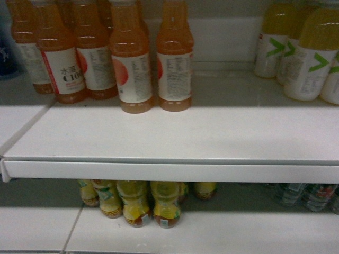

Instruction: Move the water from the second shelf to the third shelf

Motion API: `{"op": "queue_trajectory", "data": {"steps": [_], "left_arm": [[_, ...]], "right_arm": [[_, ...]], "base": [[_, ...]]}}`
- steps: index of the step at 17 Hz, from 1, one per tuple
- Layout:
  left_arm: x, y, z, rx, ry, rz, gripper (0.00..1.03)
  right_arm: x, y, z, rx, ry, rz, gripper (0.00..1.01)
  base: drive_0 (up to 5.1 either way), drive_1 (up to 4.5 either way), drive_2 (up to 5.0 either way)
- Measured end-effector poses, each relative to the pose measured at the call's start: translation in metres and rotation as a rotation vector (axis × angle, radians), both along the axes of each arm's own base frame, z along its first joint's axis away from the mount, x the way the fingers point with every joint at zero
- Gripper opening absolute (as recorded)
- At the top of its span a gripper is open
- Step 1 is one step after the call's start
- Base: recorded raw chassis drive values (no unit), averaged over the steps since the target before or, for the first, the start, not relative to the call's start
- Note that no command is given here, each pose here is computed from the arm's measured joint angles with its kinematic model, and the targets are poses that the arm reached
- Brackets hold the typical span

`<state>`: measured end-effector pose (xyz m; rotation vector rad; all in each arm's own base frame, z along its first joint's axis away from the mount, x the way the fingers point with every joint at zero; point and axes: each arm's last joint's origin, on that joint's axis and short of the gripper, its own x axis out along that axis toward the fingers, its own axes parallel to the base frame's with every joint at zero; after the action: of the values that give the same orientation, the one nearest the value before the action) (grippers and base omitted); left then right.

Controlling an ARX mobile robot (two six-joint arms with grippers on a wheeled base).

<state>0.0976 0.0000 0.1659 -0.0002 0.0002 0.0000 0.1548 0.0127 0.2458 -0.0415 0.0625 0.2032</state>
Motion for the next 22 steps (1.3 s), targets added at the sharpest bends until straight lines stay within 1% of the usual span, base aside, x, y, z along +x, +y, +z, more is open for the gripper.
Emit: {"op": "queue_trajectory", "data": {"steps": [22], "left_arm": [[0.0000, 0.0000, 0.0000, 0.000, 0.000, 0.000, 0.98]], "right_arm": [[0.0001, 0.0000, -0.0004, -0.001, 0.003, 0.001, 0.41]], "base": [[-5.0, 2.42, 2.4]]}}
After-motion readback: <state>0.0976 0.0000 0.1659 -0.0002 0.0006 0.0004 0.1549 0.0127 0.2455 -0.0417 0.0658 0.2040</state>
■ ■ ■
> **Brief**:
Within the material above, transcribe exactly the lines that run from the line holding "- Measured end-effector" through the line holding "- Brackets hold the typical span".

> **Solution**:
- Measured end-effector poses, each relative to the pose measured at the call's start: translation in metres and rotation as a rotation vector (axis × angle, radians), both along the axes of each arm's own base frame, z along its first joint's axis away from the mount, x the way the fingers point with every joint at zero
- Gripper opening absolute (as recorded)
- At the top of its span a gripper is open
- Step 1 is one step after the call's start
- Base: recorded raw chassis drive values (no unit), averaged over the steps since the target before or, for the first, the start, not relative to the call's start
- Note that no command is given here, each pose here is computed from the arm's measured joint angles with its kinematic model, and the targets are poses that the arm reached
- Brackets hold the typical span

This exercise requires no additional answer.